» **TASK BRIEF**
In the data below, reproduce everything exactly except the images.
____
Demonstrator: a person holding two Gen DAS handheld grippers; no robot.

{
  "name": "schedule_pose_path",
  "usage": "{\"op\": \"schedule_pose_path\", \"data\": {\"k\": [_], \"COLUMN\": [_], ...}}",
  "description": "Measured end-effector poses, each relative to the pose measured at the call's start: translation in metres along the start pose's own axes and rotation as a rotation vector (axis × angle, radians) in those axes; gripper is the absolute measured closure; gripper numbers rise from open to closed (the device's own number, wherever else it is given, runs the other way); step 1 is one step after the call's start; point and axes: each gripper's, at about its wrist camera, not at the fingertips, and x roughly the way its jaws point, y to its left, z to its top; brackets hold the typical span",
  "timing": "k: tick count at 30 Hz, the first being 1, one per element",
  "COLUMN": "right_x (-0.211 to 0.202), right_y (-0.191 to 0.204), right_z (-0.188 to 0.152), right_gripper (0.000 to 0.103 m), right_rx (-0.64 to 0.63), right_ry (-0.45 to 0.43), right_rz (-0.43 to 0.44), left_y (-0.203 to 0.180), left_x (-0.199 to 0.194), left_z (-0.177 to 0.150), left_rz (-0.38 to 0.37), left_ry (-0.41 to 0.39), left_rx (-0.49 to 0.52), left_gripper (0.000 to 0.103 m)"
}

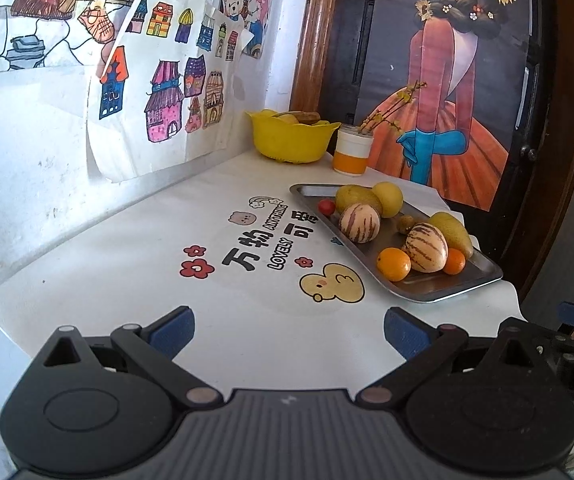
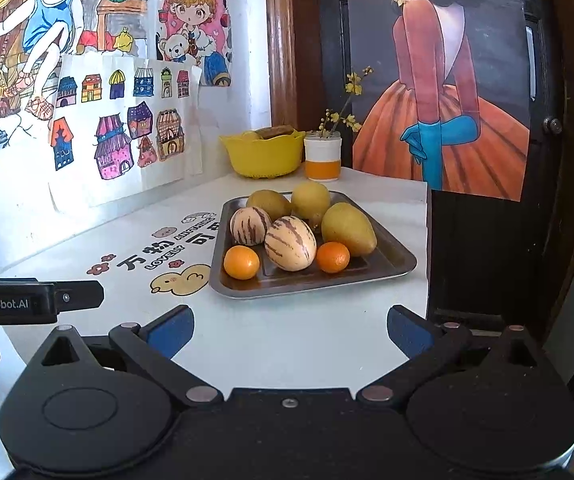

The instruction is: Organize fruits

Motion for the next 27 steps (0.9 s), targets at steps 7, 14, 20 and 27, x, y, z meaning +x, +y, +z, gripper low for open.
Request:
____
» **EXERCISE OUTPUT**
Demonstrator: a person holding two Gen DAS handheld grippers; no robot.

{
  "name": "schedule_pose_path",
  "usage": "{\"op\": \"schedule_pose_path\", \"data\": {\"k\": [_], \"COLUMN\": [_], ...}}",
  "description": "Measured end-effector poses, each relative to the pose measured at the call's start: translation in metres along the start pose's own axes and rotation as a rotation vector (axis × angle, radians) in those axes; gripper is the absolute measured closure; gripper numbers rise from open to closed (the device's own number, wherever else it is given, runs the other way); step 1 is one step after the call's start; point and axes: each gripper's, at about its wrist camera, not at the fingertips, and x roughly the way its jaws point, y to its left, z to its top; brackets hold the typical span",
  "timing": "k: tick count at 30 Hz, the first being 1, one per element",
  "COLUMN": "right_x (-0.211 to 0.202), right_y (-0.191 to 0.204), right_z (-0.188 to 0.152), right_gripper (0.000 to 0.103 m), right_rx (-0.64 to 0.63), right_ry (-0.45 to 0.43), right_rz (-0.43 to 0.44), left_y (-0.203 to 0.180), left_x (-0.199 to 0.194), left_z (-0.177 to 0.150), left_rz (-0.38 to 0.37), left_ry (-0.41 to 0.39), left_rx (-0.49 to 0.52), left_gripper (0.000 to 0.103 m)"
}


The instruction is: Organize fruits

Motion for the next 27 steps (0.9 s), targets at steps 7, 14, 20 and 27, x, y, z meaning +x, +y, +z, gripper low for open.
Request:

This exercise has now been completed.